Postharvest Losses of Fruits and Vegetables Marketed in Seven Municipalities of the East Mesorregion, Maranhão, Brazil

Antonio Gabriel da Costa Ferreira, Lusiane de Sousa Ferreira, Francisco Gilvan Borges Ferreira Freitas Júnior, Marina Pacheco Santos, Marcelo de Sousa da Silva, Francisco Ivo dos Santos Aguiar, Tiago Vieira da Costa, Edmilson Igor Bernardo Almeida, Washington da Silva Sousa, José Roberto Brito Freitas


The production of fruits and vegetables is listed as one of the most relevant activities in brazilian agricultural conjuncture. However, the amount of losses occurring along the production chain is alarming, especially in the postharvest stage. Thus, it was aimed to conduct a survey of postharvest losses and characterize the scenario of commercialization of fresh produce in the retail market of seven cities in the east of Maranhão state. This work was carried out through direct interviews with 145 traders. The questionnaire with objective questions that covered socioeconomic aspects, handling, flow, conditioning, storage, marketing, and postharvest losses was applied to them.
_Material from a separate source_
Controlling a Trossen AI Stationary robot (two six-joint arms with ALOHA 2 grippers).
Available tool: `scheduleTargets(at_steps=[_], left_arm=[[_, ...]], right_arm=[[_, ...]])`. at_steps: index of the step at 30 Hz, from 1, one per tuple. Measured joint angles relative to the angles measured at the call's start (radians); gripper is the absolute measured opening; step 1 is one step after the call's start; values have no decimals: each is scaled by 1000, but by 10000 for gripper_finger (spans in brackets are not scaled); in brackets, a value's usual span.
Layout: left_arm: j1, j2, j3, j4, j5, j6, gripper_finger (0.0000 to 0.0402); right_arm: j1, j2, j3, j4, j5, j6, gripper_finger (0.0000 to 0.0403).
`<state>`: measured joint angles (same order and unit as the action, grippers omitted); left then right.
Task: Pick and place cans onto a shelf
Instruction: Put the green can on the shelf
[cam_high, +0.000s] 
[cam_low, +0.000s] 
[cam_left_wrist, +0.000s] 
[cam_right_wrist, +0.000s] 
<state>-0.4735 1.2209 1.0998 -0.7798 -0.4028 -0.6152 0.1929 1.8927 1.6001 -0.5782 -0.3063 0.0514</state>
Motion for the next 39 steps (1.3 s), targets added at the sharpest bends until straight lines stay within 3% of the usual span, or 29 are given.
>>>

It was found that the traders had little schooling (92% of traders do not have a high school level) and lack adequate technical knowledge of produce, management, and marketing of fruit and vegetable produce. The traded vegetables are sourced from Piauí, Bahia and Ceará, and drained through canvas-covered trucks (86%). The three vegetables with the highest loss estimates are bell pepper (16.42 ± 2.21%), lettuce (11.79 ± 0.42) and tomato (11.38 ± 0.19%). Though, for fruits, it highlights plum (35.65 ± 1.34%), papaya (17.93 ± 3.79%) and guava (15.63±2.79%). Among the causes, those of physiological order was the most impacting. The largest losses of vegetables occurred in Coelho Neto (17.78%), Timon (13.46%) and Brejo (10.73%) cities. Regarding fruits, the order was Coelho Neto (11.48%), Brejo (11.27%) and Timon (10.84%). There is a need for better training and awareness of traders regarding the adoption of good post-harvest practices and proper management of the commercial activity, as a way to increase the profitability of this activity, which on average is equivalent to two minimum wages per month.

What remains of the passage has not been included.